The Real Lesson of Pandora’s Box, or Why We Need a Politics Beyond Hope

This is my introduction to the Existential Citizenship Project. I will roll out the Existential Citizenship Project in subsequent posts, filling in more of the details as I go, until a complete picture emerges.

One of the starting points of the Existential Citizenship Project is the unconventional claim that hope, as conventionally understood, is a root cause of many of the most pressing problems in contemporary politics, and particularly those pertaining to citizen engagement (e.g., apathy and pessimism). This is likely going to sound to most as a patently ludicrous claim. However, as the Existential Citizenship Project unfolds over time, evidence of all different kinds—historical, empirical, philosophical, etc.—will be provided to demonstrate this point.
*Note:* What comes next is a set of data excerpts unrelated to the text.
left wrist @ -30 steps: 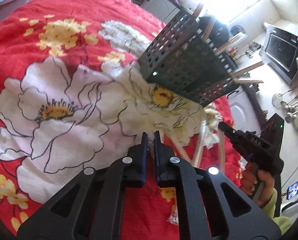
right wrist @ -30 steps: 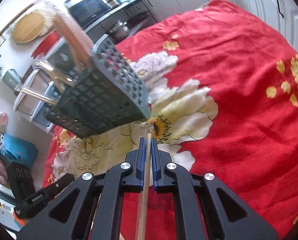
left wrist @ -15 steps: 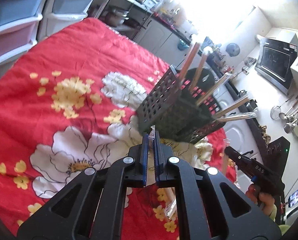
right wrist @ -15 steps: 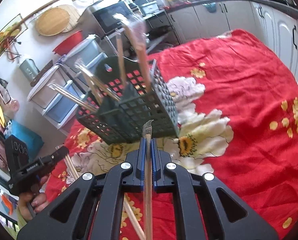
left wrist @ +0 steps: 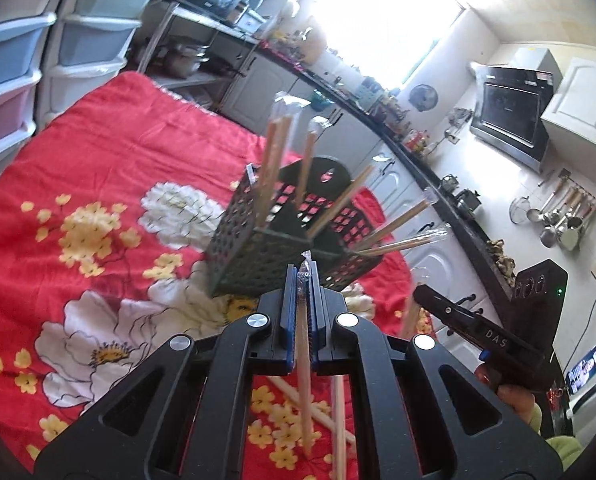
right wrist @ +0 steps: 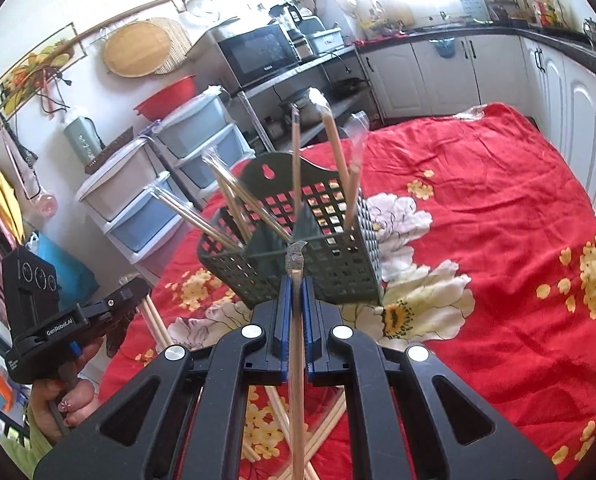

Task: Organize utensils
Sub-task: 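Lift the chopstick with the right tool toward the caddy while the left tool carries its own, then carry both held chopsticks up over the green caddy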

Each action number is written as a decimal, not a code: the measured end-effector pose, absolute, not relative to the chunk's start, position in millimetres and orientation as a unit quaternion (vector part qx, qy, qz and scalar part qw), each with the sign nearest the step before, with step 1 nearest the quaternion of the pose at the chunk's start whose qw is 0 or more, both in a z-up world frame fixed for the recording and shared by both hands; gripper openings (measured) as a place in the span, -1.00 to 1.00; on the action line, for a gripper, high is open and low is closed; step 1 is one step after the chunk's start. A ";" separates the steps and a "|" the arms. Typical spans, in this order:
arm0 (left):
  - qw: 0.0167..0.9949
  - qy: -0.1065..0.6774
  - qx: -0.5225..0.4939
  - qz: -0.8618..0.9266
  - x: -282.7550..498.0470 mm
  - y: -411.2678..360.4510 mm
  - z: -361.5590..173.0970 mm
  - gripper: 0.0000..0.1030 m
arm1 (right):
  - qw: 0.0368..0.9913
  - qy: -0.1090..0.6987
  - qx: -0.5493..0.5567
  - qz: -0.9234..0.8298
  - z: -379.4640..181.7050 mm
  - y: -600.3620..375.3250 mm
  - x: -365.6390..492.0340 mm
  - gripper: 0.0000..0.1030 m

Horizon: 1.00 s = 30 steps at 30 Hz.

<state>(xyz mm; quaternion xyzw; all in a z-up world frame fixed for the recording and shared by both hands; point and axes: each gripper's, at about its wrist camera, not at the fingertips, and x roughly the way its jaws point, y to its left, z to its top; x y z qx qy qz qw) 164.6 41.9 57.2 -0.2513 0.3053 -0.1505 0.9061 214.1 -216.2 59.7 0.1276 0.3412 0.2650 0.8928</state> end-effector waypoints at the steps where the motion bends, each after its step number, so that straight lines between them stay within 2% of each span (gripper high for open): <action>1: 0.907 0.302 -0.250 -0.153 164.7 40.1 60.5 -0.96 | 0.893 0.339 0.127 0.266 61.8 -215.8 213.3 -0.89; 30: 0.933 0.221 -0.211 -0.191 177.6 12.8 139.4 -0.96 | 0.911 0.255 0.108 0.306 127.7 -198.8 199.8 -0.89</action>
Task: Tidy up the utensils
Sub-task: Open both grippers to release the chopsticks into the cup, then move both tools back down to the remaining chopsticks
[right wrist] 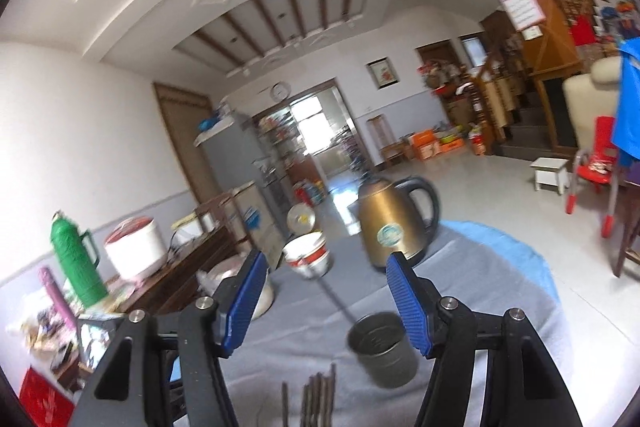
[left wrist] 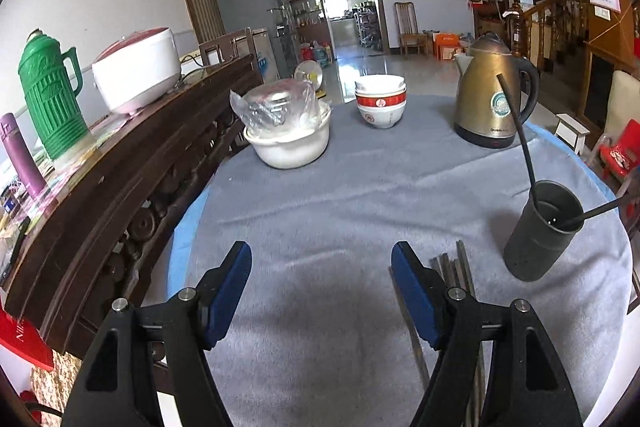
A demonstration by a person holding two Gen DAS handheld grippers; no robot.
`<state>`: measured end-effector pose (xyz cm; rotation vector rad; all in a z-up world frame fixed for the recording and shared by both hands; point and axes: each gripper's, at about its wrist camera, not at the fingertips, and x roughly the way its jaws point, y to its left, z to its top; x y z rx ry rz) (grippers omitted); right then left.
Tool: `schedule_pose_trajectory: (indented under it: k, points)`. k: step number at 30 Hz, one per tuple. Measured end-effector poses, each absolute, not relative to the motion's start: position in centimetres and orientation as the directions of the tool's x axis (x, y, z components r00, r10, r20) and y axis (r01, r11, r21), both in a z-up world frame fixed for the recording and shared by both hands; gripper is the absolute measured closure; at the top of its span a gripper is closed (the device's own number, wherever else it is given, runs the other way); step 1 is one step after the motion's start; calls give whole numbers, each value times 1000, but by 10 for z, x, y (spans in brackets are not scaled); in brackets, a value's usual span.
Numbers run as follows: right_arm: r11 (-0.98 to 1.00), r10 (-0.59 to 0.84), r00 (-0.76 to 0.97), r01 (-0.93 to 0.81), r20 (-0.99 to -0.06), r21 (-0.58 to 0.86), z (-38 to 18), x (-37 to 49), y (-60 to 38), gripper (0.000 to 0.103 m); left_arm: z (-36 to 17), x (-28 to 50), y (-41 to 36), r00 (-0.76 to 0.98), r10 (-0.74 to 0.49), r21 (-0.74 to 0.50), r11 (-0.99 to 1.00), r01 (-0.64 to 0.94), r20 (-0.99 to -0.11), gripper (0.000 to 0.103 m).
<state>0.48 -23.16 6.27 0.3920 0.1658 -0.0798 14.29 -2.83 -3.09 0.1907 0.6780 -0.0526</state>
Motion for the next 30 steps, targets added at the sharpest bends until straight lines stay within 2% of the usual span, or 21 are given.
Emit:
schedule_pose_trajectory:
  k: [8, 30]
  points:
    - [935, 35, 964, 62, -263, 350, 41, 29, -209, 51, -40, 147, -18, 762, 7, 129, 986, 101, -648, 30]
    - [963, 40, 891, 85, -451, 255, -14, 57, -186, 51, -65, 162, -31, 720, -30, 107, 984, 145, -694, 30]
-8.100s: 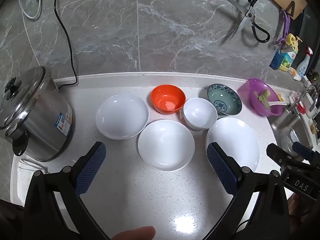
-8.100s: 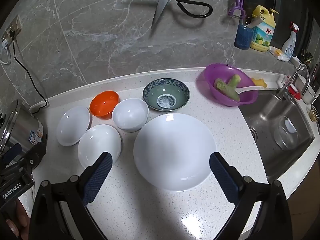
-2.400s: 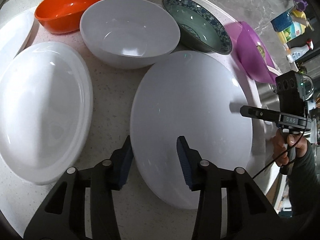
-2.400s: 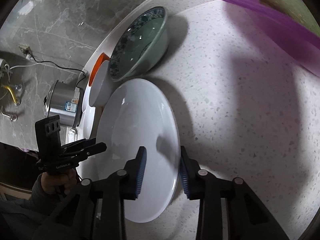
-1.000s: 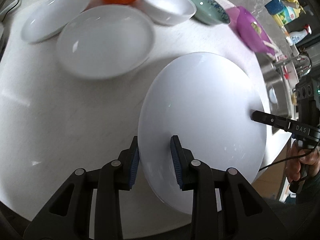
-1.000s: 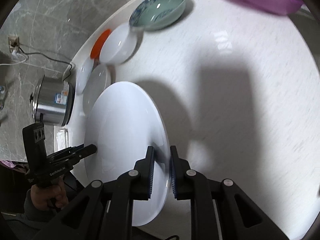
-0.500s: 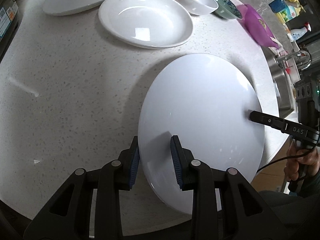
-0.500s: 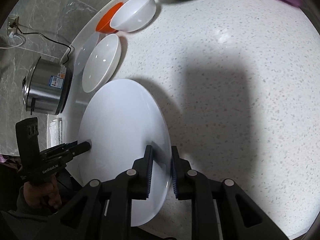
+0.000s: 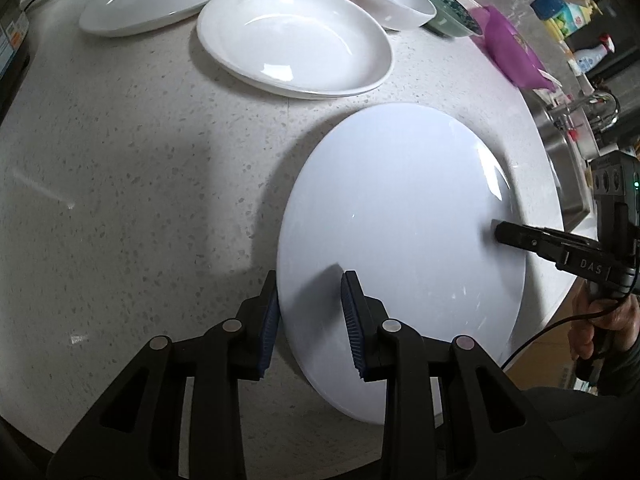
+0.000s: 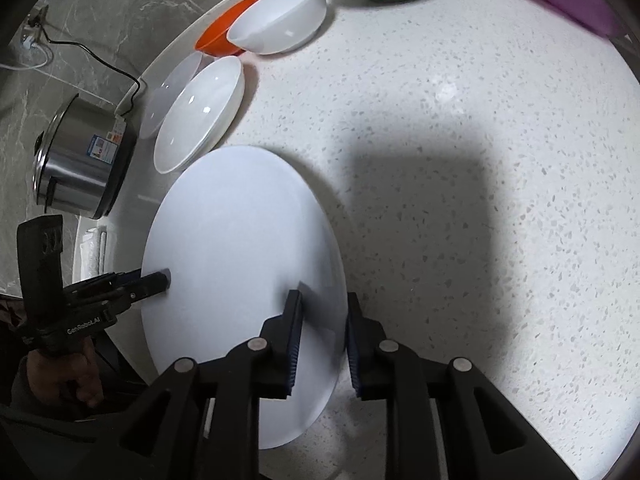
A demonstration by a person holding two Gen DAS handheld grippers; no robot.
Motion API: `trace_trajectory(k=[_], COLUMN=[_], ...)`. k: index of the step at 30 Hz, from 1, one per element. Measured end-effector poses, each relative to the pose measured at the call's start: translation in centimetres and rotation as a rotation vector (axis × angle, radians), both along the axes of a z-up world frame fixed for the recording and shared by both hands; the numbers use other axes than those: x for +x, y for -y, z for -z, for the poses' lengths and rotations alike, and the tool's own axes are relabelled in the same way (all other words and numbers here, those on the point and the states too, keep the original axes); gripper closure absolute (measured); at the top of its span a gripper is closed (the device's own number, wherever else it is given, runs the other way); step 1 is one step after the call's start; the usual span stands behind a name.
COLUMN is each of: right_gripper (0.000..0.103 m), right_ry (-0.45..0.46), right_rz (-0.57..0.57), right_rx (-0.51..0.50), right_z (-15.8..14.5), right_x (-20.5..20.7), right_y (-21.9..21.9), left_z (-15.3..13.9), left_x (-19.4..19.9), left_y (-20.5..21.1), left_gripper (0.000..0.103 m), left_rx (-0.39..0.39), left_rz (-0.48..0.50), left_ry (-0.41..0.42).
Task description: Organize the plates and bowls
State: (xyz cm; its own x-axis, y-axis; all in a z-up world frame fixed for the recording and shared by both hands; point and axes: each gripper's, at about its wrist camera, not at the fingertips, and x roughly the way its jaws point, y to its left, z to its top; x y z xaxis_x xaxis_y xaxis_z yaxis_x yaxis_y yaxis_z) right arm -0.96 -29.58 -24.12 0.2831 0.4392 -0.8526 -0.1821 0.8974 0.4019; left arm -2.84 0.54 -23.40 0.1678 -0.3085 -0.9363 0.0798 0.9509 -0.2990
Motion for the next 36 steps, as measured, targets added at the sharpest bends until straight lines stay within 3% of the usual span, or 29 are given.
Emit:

The primary exception people will take to this proposition that hope is not a solution but a cause of so many fundamental problems in politics will likely stem from the difficulty most people will have in even imagining any other motivation for positive political engagement than hope. This is a quite understandable, but also quite mistaken, point of view. Again, the weight of the accumulated evidence will show instead that, despite the fervor with which this widespread belief is held, hope is ultimately a toxic influence in politics.

This claim is likely to be heard by most as an invitation to apathy, cynicism, pessimism, and nihilism in politics, because—obviously—what else could a politics without hope be but apathetic and nihilistic? This conclusion, though, is based on a false dichotomy, confuses causes with their effects (i.e., apathy, cynicism, and nihilism are not the absence of hope, but rather the product of hope), and is itself symptomatic of the very problems in perception and understanding which stem from this pervasive blind faith in hope.

As such, the main purpose of the Existential Citizenship Project is to offer an understanding of people and of a politics beyond hope that allows for the frank acknowledgement of politics as it actually is (i.e., unclouded by hopeful misconceptions of the political system), while also still providing a justification for meaningful and enduring political action that resolves all of the issues created by hope-based political engagement.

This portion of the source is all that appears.